JOIN
Get Time
long_comps_topcoder  Problem Statement
Contest: Atrocity MM
Problem: MassAtrocityPredictor2016

Problem Statement

    

Mass atrocities are large-scale attacks against innocent civilians, offending our morality and threatening global security. We are challenging you to participate in this important humanitarian initiative.

The task you will need to solve in this contest is the following: given data about various sociopolitical activities around the world and information about past atrocities, develop an algorithm to predict where and when atrocities will happen in the near future (within the next 30 days).

 

Prizes

There is a total $15,000 USD cash prize purse for this contest. The contestants with 5 highest final scores will be awarded the following prizes:

1st place	 $7,000 USD
2nd place	 $3,000 USD
3rd place	 $2,500 USD
4th place	 $1,500 USD
5th place	 $1,000 USD

TopCoder may *offer* to purchase submissions that did not win any prize if the client is interested in using them.

 

Test case structure and implementation notes

This problem uses the concept of a day ID. This is the chronological number of a day counting from some fixed date in the past.

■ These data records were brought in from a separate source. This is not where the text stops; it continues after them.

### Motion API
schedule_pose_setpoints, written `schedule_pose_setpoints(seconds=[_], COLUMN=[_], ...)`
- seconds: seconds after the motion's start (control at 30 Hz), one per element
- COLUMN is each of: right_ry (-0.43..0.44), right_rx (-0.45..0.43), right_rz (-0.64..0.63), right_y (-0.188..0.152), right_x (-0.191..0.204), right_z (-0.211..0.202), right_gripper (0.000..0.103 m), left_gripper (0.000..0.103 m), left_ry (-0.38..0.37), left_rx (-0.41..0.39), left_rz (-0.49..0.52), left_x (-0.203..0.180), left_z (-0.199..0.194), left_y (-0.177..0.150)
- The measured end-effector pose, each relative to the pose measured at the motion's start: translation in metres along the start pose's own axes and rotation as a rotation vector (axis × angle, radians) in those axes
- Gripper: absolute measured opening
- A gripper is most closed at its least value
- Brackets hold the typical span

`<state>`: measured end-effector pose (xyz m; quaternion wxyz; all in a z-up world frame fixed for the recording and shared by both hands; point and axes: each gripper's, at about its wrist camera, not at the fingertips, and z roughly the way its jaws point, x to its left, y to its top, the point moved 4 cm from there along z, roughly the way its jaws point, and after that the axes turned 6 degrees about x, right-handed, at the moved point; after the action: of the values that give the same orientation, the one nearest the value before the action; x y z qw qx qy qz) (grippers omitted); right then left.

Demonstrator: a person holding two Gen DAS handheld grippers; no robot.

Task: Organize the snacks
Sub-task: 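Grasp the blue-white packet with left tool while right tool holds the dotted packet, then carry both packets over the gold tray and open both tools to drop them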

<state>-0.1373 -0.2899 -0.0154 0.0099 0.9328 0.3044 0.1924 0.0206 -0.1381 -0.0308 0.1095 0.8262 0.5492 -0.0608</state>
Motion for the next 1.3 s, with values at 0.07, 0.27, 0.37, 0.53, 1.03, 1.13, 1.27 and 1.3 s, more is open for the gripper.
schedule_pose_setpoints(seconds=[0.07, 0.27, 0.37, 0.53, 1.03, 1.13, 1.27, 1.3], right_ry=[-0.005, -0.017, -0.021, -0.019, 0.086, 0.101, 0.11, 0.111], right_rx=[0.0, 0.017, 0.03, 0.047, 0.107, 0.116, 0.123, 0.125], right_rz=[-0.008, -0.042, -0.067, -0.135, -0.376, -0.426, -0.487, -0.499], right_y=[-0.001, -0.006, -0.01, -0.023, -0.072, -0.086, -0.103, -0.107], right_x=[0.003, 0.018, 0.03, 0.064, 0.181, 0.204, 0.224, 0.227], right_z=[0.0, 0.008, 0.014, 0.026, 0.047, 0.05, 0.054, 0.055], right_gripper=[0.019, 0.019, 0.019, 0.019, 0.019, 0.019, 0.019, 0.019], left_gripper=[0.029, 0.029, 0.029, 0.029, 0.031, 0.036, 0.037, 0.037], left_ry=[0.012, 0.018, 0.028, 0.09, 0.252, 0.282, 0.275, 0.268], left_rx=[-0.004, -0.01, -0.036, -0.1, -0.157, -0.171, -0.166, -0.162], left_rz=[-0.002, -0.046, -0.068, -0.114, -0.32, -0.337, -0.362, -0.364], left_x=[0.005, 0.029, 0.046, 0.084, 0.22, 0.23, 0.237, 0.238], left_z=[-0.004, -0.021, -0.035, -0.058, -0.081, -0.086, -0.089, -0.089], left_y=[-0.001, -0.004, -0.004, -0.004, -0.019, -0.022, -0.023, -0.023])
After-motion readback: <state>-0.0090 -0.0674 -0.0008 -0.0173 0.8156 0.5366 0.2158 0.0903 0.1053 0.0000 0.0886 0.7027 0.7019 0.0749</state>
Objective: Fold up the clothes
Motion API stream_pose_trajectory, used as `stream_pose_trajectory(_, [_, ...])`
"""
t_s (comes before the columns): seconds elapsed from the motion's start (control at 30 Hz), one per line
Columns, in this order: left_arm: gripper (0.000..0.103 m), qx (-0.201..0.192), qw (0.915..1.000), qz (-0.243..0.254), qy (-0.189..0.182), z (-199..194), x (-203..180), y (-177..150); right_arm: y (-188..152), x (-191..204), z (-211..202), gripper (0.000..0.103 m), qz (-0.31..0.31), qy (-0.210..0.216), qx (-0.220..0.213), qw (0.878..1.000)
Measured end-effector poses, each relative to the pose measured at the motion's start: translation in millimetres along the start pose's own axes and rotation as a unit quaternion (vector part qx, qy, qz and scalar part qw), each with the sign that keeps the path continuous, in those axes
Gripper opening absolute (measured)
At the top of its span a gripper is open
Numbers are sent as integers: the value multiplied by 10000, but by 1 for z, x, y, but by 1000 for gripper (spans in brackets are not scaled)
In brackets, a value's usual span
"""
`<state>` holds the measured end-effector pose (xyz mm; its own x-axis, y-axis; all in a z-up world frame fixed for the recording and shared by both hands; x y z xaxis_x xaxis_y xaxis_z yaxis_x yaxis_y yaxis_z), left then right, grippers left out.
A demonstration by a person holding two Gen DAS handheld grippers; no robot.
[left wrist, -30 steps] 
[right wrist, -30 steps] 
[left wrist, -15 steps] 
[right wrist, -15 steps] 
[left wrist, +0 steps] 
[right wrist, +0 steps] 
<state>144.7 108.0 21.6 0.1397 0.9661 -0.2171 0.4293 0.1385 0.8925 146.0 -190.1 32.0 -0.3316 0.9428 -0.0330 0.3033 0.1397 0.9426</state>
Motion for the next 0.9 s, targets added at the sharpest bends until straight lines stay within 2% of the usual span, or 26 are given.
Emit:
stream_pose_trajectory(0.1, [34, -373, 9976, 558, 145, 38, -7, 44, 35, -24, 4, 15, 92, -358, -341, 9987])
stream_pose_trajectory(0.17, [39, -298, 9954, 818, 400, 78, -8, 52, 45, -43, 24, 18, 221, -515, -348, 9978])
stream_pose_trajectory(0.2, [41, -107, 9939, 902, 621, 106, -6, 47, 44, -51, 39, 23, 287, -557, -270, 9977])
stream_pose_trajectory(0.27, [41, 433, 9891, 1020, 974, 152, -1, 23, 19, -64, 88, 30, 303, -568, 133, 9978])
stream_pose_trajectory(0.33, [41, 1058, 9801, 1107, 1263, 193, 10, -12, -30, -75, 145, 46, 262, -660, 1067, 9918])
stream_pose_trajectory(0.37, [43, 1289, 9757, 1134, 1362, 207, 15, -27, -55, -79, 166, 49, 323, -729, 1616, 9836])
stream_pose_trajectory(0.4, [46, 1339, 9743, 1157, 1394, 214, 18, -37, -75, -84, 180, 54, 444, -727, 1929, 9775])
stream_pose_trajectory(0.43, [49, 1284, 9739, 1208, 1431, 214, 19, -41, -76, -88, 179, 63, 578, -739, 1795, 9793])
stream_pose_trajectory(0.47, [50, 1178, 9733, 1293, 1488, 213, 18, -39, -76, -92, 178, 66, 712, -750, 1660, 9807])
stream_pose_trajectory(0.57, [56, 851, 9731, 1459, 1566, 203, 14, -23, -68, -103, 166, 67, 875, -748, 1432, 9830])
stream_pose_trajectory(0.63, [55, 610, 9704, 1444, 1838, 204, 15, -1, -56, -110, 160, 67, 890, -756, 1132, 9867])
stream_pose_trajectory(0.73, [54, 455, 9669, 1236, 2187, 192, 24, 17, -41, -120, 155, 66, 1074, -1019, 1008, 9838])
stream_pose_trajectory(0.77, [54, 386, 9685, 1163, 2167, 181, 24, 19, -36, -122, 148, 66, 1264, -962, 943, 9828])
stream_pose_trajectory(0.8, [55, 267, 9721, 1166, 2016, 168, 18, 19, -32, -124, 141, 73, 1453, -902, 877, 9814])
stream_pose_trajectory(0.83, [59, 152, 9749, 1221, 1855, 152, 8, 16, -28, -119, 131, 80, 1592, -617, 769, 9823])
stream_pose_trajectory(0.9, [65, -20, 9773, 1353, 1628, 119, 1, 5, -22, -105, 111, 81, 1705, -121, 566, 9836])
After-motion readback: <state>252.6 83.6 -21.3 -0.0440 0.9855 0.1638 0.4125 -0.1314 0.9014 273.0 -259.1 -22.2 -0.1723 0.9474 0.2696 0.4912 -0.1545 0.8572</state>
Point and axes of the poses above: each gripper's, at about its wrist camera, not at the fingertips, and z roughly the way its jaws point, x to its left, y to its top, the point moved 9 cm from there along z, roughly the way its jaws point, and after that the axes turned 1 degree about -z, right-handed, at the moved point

The data used in this contest starts at the day 1. There is 1 example, 1 provisional, and 1 system test case. Each test case has a learning period and a testing period:

Test case	start-end day IDs of the learning period	start-end day IDs of the testing period
=======================================================================================================
Example		     1-4748   (7,779,532 rows)                    4749-5114    (2,313,735 rows)
Provisional	     1-5114  (10,093,267 rows)                    5115-5990   (12,713,272 rows)
System		     1-6025  (23,517,588 rows)                    6026-7052   (22,138,639 rows)

During the learning period, you are only receiving the data. During the testing period, you are receiving the data and predicting the atrocities.

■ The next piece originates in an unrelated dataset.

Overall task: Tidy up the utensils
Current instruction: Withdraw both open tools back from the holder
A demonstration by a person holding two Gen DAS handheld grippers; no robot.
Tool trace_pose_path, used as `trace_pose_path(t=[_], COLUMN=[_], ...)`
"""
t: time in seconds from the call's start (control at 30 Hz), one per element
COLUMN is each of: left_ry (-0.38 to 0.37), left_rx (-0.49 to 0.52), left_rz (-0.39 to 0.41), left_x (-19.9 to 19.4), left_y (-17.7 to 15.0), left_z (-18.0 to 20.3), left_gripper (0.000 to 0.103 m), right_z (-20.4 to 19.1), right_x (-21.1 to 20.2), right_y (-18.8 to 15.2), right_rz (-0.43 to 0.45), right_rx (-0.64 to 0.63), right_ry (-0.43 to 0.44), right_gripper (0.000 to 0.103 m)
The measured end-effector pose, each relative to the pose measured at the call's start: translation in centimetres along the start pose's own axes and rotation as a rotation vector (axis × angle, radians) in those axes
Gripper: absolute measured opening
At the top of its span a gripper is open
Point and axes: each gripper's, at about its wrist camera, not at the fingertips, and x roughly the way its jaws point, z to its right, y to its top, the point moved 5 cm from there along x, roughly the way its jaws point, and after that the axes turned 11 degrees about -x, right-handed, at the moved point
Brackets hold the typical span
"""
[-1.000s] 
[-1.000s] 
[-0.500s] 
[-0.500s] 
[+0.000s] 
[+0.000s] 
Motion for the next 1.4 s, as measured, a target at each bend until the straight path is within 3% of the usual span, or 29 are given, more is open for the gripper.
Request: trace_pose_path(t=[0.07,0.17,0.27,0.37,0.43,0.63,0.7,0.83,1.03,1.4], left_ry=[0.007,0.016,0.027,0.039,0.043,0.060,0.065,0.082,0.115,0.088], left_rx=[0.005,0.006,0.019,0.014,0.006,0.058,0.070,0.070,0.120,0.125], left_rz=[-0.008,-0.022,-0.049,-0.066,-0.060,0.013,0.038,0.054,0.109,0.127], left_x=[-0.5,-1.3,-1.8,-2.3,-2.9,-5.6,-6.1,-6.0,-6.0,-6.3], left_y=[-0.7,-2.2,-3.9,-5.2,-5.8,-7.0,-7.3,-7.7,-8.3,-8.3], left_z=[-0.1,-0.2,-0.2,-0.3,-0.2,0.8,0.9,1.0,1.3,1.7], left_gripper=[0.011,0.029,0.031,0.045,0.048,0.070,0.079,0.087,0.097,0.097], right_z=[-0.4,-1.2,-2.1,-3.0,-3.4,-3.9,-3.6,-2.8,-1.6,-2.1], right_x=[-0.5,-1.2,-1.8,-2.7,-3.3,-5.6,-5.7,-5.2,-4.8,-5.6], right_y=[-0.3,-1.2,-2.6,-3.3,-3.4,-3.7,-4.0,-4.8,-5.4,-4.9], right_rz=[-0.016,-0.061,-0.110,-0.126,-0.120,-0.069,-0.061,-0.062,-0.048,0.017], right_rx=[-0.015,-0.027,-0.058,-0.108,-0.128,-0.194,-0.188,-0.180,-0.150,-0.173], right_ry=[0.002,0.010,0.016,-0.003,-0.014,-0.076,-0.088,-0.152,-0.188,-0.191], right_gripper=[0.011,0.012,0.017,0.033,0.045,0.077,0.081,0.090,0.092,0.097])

In order to supply any data to your code, the testing program will call the method receiveData. Its parameters have the following meaning:

  • int dataSourceId. This is the ID of the data source from which the data comes. There are three possibilities for this parameter. dataSourceId = 0 means information about atrocity events that happened in the current day. dataSourceId = 1 corresponds to information about sociopolitical activities. dataSourceId = 2 means geographic data (supplied only at the first day of the learning period). Finally, dataSourceId = 3 means the list of regions that are part of each country. More details about all these kinds of the data can be found below.
  • int dayID. This is the ID of the current day.
  • String[] data. Contains the whole data coming from the given data source for the given day.

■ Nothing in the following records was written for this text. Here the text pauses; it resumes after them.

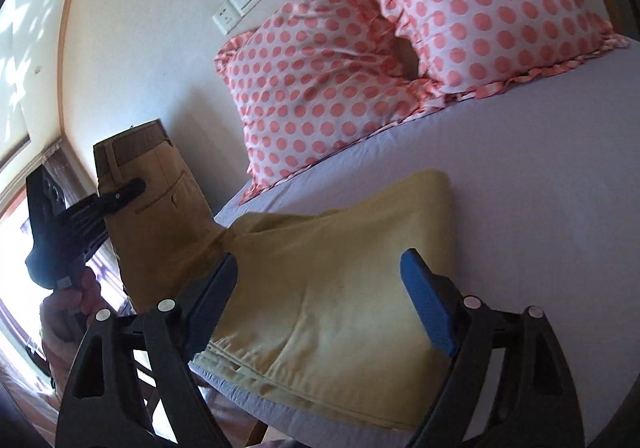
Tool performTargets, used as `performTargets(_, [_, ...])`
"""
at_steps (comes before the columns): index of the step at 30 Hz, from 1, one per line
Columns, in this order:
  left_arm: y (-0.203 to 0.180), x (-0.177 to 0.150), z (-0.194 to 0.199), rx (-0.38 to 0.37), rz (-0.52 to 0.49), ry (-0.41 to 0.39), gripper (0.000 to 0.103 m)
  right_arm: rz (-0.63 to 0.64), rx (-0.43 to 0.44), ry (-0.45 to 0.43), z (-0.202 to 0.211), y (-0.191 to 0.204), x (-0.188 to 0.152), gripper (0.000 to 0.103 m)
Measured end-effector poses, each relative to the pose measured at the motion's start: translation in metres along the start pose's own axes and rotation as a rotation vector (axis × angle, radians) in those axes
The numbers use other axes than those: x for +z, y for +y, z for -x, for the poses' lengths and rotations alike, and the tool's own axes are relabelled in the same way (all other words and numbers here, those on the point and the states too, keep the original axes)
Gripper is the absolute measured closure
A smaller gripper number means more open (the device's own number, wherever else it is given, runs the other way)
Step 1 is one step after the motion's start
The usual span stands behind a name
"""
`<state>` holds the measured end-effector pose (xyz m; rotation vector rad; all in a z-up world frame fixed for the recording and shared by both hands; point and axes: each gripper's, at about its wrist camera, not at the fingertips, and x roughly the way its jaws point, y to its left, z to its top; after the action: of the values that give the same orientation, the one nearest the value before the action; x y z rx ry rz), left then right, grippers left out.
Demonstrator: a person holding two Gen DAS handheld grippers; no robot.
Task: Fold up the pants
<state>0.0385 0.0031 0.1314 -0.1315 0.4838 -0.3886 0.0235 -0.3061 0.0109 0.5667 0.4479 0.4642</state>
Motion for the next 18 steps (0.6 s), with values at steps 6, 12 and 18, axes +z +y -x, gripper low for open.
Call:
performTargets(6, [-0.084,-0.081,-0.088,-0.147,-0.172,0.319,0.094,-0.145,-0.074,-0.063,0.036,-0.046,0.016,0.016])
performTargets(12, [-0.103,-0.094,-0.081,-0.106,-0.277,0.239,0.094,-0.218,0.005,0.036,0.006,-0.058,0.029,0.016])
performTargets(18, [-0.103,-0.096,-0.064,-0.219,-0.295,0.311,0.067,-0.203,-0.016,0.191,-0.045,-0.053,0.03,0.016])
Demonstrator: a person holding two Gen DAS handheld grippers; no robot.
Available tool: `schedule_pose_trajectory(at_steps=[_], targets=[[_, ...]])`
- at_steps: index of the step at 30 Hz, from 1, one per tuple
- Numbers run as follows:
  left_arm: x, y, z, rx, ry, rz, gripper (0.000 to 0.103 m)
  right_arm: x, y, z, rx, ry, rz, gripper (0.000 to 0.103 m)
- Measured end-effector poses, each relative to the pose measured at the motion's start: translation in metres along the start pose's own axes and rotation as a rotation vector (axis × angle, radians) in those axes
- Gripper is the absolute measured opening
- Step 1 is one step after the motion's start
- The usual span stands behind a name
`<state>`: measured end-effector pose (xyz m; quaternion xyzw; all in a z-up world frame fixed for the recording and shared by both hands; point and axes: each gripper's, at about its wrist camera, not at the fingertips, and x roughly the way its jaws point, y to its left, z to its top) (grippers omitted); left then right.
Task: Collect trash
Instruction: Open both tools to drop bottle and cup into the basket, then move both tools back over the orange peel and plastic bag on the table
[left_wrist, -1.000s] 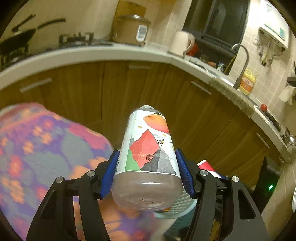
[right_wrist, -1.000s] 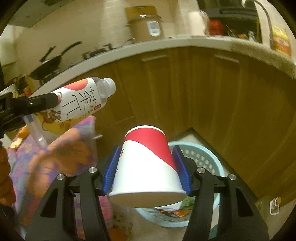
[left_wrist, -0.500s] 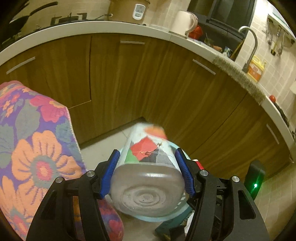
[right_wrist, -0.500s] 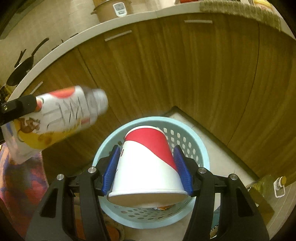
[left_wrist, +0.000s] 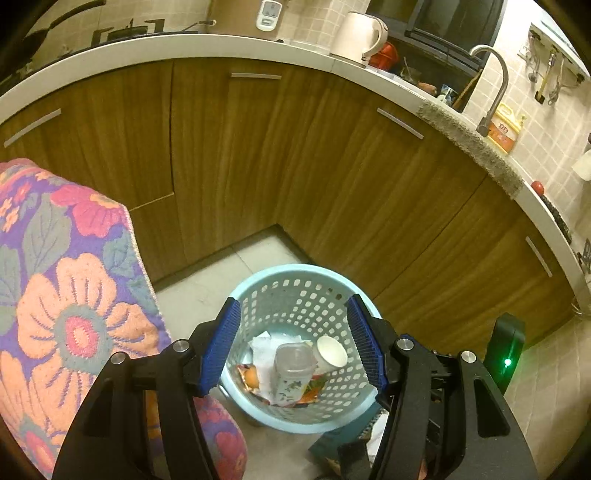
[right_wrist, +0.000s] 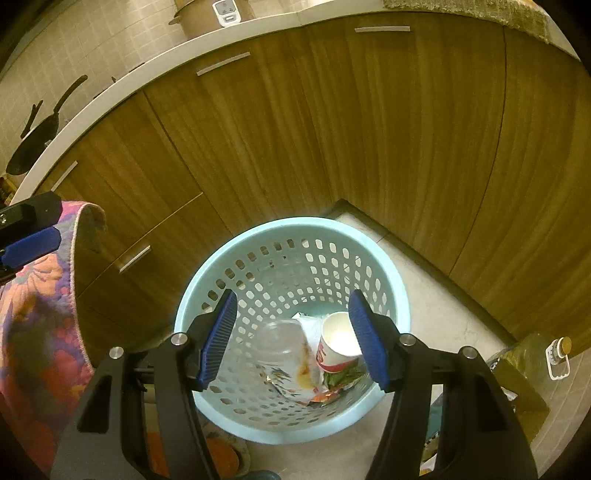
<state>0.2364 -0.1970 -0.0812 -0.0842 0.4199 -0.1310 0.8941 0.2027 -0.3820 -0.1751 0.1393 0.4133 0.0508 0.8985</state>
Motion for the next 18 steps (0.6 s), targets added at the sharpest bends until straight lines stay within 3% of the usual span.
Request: schedule_pose_trajectory(at_steps=[9,18], targets=[[-0.051,0.004,0.007,0.004,-0.073,-0.050,0.058,-0.043,0.033,0.012,-0.038,-0.066,0.015,0.059],[-0.158,0.051,0.014,0.033,-0.227,-0.006,0.061,-0.119,0.129,0.031,-0.144,-0.198,0.111,0.059]])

You can return any value from the receiveData method. It does not have any meaning and will not be analyzed.

 

Geographical data

In this problem we assume that the entire land of the Earth is divided into countries, with each country further subdivided into one or more regions (overall, there are 3466 regions). The data about countries and regions is taken from this website (countries are called "admin-0 units" and regions are called "admin-1 units"). For simplicity, we assign a unique integer ID number to each country and to each region (from 1 to 303 for countries and from 1 to 3466 for regions). A list of region IDs in each country is provided. (Note that some countries may have no regions, implying that for purposes of our contest, nothing of interest happened there.)

Exactly the same data will also be passed to your solution during the call to receiveData with dataSourceId = 3. Only one such a call will be made (at the first day of the learning period). Each element of String[] data will contain a single line from the file.

Each region is represented as a spherical polygon, that is, a set of latitude and longitude coordinates bounding the area, in the format "LAT,LONG,LAT,LONG,LAT,LONG..."

This file contains the entire geographical data used in this problem. It contains the full list of region descriptions in order by ID.

Exactly the same data will also be passed to your solution during the call to receiveData with dataSourceId = 2. Only one such a call will be made (at the first day of the learning period). Each element of String[] data will contain a single line from the file.

 

Past atrocities data

As mentioned above, the information about atrocities that happened on the current day will be passed into your program by calling the receiveData method with dataSourceId = 0. In this case, each element of data will correspond to a single atrocity occurrence. It will be formatted as "PRECISION,COUNTRY_ID,REGION_ID,LATITUDE,LONGITUDE,SCALE", where LATITUDE and LONGITUDE describe the latitude and longitude of the event's location, COUNTRY_ID and REGION_ID are the IDs of country and region of atrocity's location. PRECISION is 1, 2 or 3 indicating if the atrocity location indicates, country, region, or locality. SCALE is a value from 1-6 indicating the magnitude of the atrocity.

NOTE: everywhere in this problem, if a certain location does not belong to any of the regions/countries, it will be assigned to a region/country nearby (in vast majority of cases, it will be the region/country closest to the given location).

 

Predicting atrocity events

Each time the testing program wants you to predict atrocities that will happen in the near future, it will call your predictAtrocities method. Its parameter dayID describes the current day ID. Your task in this method is as follows: for each region, estimate how likely it is that at least one atrocity event will happen in this region in the period from day dayID+1 to day dayID+30, inclusive.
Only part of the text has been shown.